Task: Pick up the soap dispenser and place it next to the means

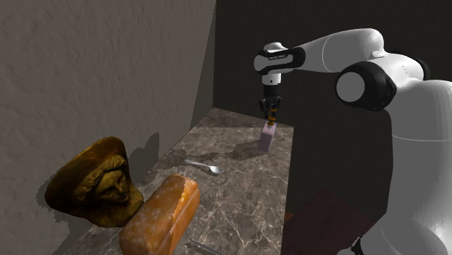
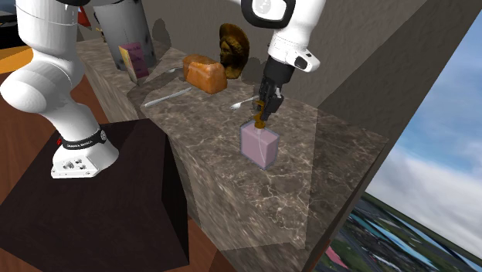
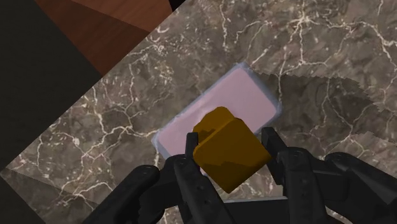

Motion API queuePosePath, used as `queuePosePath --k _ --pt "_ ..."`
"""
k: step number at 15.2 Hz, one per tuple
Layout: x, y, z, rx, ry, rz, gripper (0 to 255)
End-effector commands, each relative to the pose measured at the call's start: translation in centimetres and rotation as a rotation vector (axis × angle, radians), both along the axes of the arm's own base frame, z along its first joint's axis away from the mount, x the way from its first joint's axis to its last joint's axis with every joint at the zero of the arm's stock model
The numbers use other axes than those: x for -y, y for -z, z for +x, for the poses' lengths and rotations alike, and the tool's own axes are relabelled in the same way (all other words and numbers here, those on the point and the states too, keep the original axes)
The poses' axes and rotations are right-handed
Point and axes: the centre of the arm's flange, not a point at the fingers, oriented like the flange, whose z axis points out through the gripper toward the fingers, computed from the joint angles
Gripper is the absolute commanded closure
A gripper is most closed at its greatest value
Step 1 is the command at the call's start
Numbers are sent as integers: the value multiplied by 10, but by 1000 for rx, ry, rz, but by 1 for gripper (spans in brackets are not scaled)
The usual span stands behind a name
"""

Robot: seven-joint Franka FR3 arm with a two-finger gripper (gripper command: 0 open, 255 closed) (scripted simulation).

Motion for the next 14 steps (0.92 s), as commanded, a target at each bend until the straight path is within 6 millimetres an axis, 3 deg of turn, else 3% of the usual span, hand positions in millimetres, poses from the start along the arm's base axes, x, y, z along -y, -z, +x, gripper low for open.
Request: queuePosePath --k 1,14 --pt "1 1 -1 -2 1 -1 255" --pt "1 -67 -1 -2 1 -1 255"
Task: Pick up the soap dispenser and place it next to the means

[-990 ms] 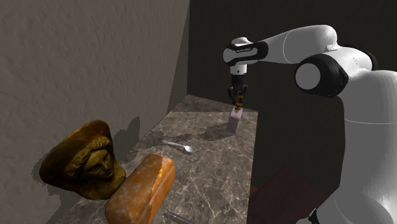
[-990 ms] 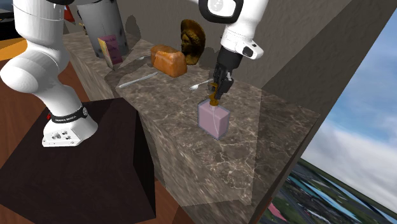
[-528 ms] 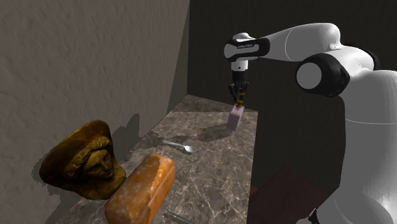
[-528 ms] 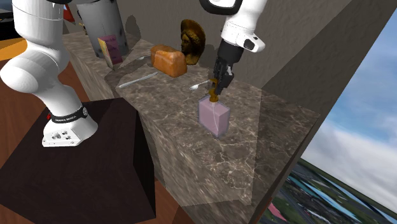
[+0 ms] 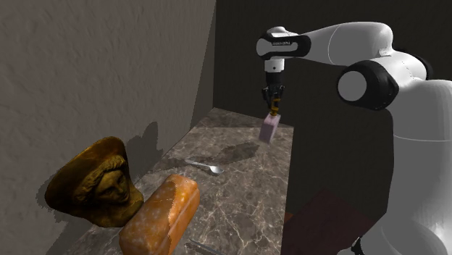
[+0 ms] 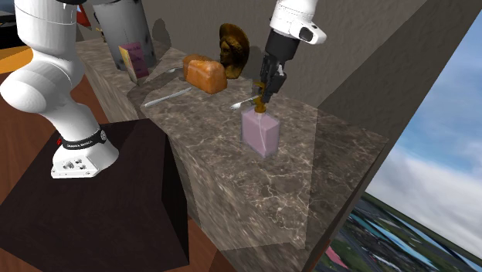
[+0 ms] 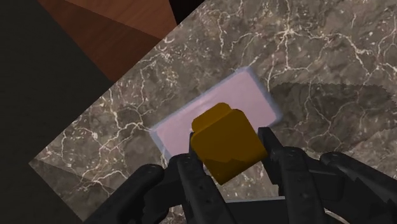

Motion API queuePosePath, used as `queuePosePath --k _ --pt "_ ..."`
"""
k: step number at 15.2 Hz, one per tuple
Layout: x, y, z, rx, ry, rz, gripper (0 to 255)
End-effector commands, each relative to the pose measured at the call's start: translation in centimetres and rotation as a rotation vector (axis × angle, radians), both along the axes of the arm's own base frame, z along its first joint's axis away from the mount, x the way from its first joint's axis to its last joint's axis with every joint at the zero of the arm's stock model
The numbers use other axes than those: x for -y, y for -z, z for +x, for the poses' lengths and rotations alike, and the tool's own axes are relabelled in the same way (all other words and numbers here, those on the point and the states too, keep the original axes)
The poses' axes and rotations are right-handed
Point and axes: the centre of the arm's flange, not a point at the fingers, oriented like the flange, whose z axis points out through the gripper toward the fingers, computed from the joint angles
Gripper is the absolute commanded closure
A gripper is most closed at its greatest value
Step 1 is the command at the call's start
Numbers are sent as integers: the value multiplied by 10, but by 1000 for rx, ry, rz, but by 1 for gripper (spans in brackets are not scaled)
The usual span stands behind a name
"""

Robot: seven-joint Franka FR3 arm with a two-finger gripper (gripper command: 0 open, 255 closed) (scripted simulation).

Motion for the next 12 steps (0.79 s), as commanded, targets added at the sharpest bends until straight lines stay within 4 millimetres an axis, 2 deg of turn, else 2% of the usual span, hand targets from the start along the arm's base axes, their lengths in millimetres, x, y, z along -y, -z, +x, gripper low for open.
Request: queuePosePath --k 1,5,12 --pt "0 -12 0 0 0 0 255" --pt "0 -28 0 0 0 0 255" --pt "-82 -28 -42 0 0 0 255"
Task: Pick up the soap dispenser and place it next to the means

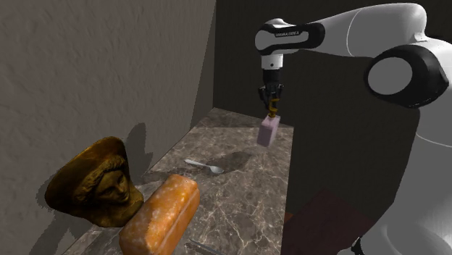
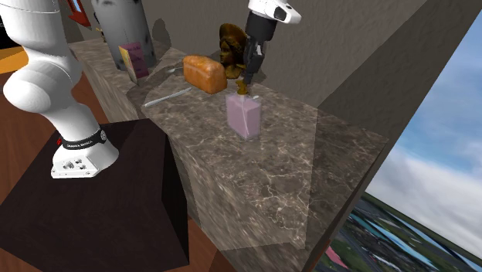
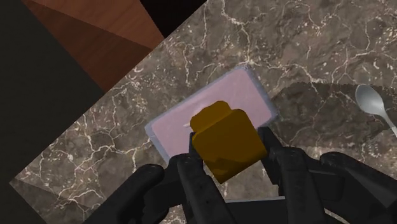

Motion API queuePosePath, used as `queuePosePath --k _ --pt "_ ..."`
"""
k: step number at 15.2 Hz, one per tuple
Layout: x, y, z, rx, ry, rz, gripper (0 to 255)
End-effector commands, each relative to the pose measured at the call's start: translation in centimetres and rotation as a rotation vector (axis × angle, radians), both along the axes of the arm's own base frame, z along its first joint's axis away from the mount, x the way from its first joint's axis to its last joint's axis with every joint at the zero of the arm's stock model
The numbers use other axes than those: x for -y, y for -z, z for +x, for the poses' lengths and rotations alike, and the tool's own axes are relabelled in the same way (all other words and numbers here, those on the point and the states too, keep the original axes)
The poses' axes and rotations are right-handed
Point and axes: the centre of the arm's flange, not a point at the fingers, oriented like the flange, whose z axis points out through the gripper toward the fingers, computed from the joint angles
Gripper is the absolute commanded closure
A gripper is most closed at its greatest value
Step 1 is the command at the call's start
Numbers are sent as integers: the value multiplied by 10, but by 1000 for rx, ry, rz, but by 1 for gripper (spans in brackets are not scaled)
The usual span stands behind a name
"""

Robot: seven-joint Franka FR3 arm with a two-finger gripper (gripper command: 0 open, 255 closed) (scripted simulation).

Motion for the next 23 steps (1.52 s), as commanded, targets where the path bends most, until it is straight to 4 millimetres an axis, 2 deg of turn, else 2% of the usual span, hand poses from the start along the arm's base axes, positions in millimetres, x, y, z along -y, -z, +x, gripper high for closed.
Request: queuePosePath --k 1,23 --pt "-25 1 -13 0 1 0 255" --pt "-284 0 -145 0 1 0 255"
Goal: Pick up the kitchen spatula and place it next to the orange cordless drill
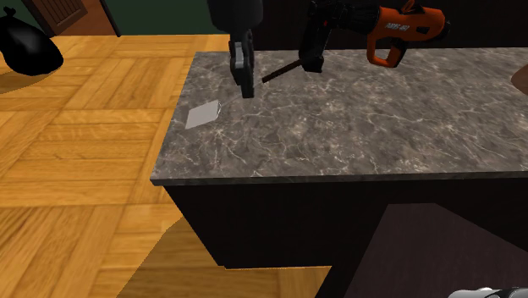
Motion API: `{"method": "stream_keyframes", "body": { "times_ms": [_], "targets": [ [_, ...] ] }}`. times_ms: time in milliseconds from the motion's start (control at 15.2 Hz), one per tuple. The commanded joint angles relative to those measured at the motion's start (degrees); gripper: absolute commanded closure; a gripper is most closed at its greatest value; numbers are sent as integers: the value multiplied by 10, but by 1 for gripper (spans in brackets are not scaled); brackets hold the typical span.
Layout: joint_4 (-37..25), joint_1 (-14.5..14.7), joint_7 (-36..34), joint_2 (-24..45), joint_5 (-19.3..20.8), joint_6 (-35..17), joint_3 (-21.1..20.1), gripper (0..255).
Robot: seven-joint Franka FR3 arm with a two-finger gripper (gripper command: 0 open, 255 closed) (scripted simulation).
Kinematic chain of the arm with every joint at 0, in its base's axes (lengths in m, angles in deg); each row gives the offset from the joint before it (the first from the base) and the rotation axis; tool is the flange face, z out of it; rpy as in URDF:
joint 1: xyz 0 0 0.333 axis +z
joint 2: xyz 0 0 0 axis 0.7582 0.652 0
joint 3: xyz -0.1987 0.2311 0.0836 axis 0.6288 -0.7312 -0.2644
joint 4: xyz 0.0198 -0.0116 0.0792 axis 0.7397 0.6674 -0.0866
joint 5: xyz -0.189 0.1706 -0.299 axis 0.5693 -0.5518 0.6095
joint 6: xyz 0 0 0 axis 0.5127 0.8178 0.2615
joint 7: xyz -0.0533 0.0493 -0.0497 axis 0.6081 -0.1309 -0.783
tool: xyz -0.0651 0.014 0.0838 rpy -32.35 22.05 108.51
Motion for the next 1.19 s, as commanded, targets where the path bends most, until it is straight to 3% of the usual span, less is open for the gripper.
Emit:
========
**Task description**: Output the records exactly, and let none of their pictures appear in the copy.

**Exercise output**:
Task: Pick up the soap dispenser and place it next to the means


Motion API queuePosePath, used as `queuePosePath --k _ --pt "_ ..."`
"""
k: step number at 15.2 Hz, one per tuple
Layout: x, y, z, rx, ry, rz, gripper (0 to 255)
End-effector commands, each relative to the pose measured at the call's start: translation in centimetres and rotation as a rotation vector (axis × angle, radians), both along the axes of the arm's own base frame, z along its first joint's axis away from the mount, x the way from its first joint's axis to its last joint's axis with every joint at the zero of the arm's stock model
The numbers use other axes than those: x for -y, y for -z, z for +x, for the poses' lengths and rotations alike, and the tool's own axes are relabelled in the same way (all other words and numbers here, those on the point and the states too, keep the original axes)
The poses' axes and rotations are right-handed
Point and axes: the centre of the arm's flange, not a point at the fingers, oriented like the flange, whose z axis points out through the gripper toward the fingers, computed from the joint angles
Gripper is the absolute commanded closure
A gripper is most closed at its greatest value
Step 1 is the command at the call's start
Numbers are sent as integers: the value multiplied by 10, but by 1000 for rx, ry, rz, but by 1 for gripper (spans in brackets are not scaled)
The usual span stands behind a name
"""

Robot: seven-joint Franka FR3 arm with a two-finger gripper (gripper command: 0 open, 255 closed) (scripted simulation).

Motion for the next 14 steps (0.92 s), as commanded, a target at each bend until the straight path is within 6 millimetres an axis, 3 deg of turn, else 3% of the usual span, hand positions in millimetres, poses from the start along the arm's base axes, x, y, z along -y, -z, +x, gripper low for open.
Request: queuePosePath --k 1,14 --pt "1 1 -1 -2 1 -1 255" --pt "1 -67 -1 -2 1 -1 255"
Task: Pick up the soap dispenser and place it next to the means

[-990 ms] 
[-990 ms] 
[-528 ms] 
[-528 ms] 
[+0 ms] 
[+0 ms] 
[+0 ms] 

Motion API queuePosePath, used as `queuePosePath --k _ --pt "_ ..."`
"""
k: step number at 15.2 Hz, one per tuple
Layout: x, y, z, rx, ry, rz, gripper (0 to 255)
End-effector commands, each relative to the pose measured at the call's start: translation in centimetres and rotation as a rotation vector (axis × angle, radians), both along the axes of the arm's own base frame, z along its first joint's axis away from the mount, x the way from its first joint's axis to its last joint's axis with every joint at the zero of the arm's stock model
The numbers use other axes than those: x for -y, y for -z, z for +x, for the poses' lengths and rotations alike, and the tool's own axes are relabelled in the same way (all other words and numbers here, those on the point and the states too, keep the original axes)
The poses' axes and rotations are right-handed
Point and axes: the centre of the arm's flange, not a point at the fingers, oriented like the flange, whose z axis points out through the gripper toward the fingers, computed from the joint angles
Gripper is the absolute commanded closure
A gripper is most closed at its greatest value
Step 1 is the command at the call's start
Numbers are sent as integers: the value multiplied by 10, but by 1000 for rx, ry, rz, but by 1 for gripper (spans in brackets are not scaled)
The usual span stands behind a name
"""

Robot: seven-joint Franka FR3 arm with a two-finger gripper (gripper command: 0 open, 255 closed) (scripted simulation).

Motion for the next 12 steps (0.79 s), as commanded, targets added at the sharpest bends until straight lines stay within 4 millimetres an axis, 2 deg of turn, else 2% of the usual span, hand targets from the start along the arm's base axes, their lengths in millimetres, x, y, z along -y, -z, +x, gripper low for open.
Request: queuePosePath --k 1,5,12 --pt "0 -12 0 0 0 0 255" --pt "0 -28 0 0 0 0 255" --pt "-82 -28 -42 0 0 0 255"
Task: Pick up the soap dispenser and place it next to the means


Motion API queuePosePath, used as `queuePosePath --k _ --pt "_ ..."`
"""
k: step number at 15.2 Hz, one per tuple
Layout: x, y, z, rx, ry, rz, gripper (0 to 255)
End-effector commands, each relative to the pose measured at the call's start: translation in centimetres and rotation as a rotation vector (axis × angle, radians), both along the axes of the arm's own base frame, z along its first joint's axis away from the mount, x the way from its first joint's axis to its last joint's axis with every joint at the zero of the arm's stock model
The numbers use other axes than those: x for -y, y for -z, z for +x, for the poses' lengths and rotations alike, and the tool's own axes are relabelled in the same way (all other words and numbers here, those on the point and the states too, keep the original axes)
The poses' axes and rotations are right-handed
Point and axes: the centre of the arm's flange, not a point at the fingers, oriented like the flange, whose z axis points out through the gripper toward the fingers, computed from the joint angles
Gripper is the absolute commanded closure
A gripper is most closed at its greatest value
Step 1 is the command at the call's start
Numbers are sent as integers: the value multiplied by 10, but by 1000 for rx, ry, rz, but by 1 for gripper (spans in brackets are not scaled)
The usual span stands behind a name
"""

Robot: seven-joint Franka FR3 arm with a two-finger gripper (gripper command: 0 open, 255 closed) (scripted simulation).

Motion for the next 23 steps (1.52 s), as commanded, targets where the path bends most, until it is straight to 4 millimetres an axis, 2 deg of turn, else 2% of the usual span, hand poses from the start along the arm's base axes, positions in millimetres, x, y, z along -y, -z, +x, gripper high for closed.
Request: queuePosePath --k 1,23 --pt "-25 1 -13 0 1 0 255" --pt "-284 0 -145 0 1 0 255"
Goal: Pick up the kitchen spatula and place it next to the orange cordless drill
Motion API: `{"method": "stream_keyframes", "body": { "times_ms": [_], "targets": [ [_, ...] ] }}`. times_ms: time in milliseconds from the motion's start (control at 15.2 Hz), one per tuple. The commanded joint angles relative to those measured at the motion's start (degrees); gripper: absolute commanded closure; a gripper is most closed at its greatest value; numbers are sent as integers: the value multiplied by 10, but by 1 for gripper (spans in brackets are not scaled); brackets hold the typical span.
Layout: joint_4 (-37..25), joint_1 (-14.5..14.7), joint_7 (-36..34), joint_2 (-24..45), joint_5 (-19.3..20.8), joint_6 (-35..17), joint_3 (-21.1..20.1), gripper (0..255).
Robot: seven-joint Franka FR3 arm with a two-finger gripper (gripper command: 0 open, 255 closed) (scripted simulation).
Kinematic chain of the arm with every joint at 0, in its base's axes (lengths in m, angles in deg); each row gives the offset from the joint before it (the first from the base) and the rotation axis; tool is the flange face, z out of it; rpy as in URDF:
joint 1: xyz 0 0 0.333 axis +z
joint 2: xyz 0 0 0 axis 0.7582 0.652 0
joint 3: xyz -0.1987 0.2311 0.0836 axis 0.6288 -0.7312 -0.2644
joint 4: xyz 0.0198 -0.0116 0.0792 axis 0.7397 0.6674 -0.0866
joint 5: xyz -0.189 0.1706 -0.299 axis 0.5693 -0.5518 0.6095
joint 6: xyz 0 0 0 axis 0.5127 0.8178 0.2615
joint 7: xyz -0.0533 0.0493 -0.0497 axis 0.6081 -0.1309 -0.783
tool: xyz -0.0651 0.014 0.0838 rpy -32.35 22.05 108.51
Motion for the next 1.19 s, as commanded, targets where the path bends most, until it is straight to 3% of the usual span, less is open for the gripper.
Emit:

The exercise requires nothing more.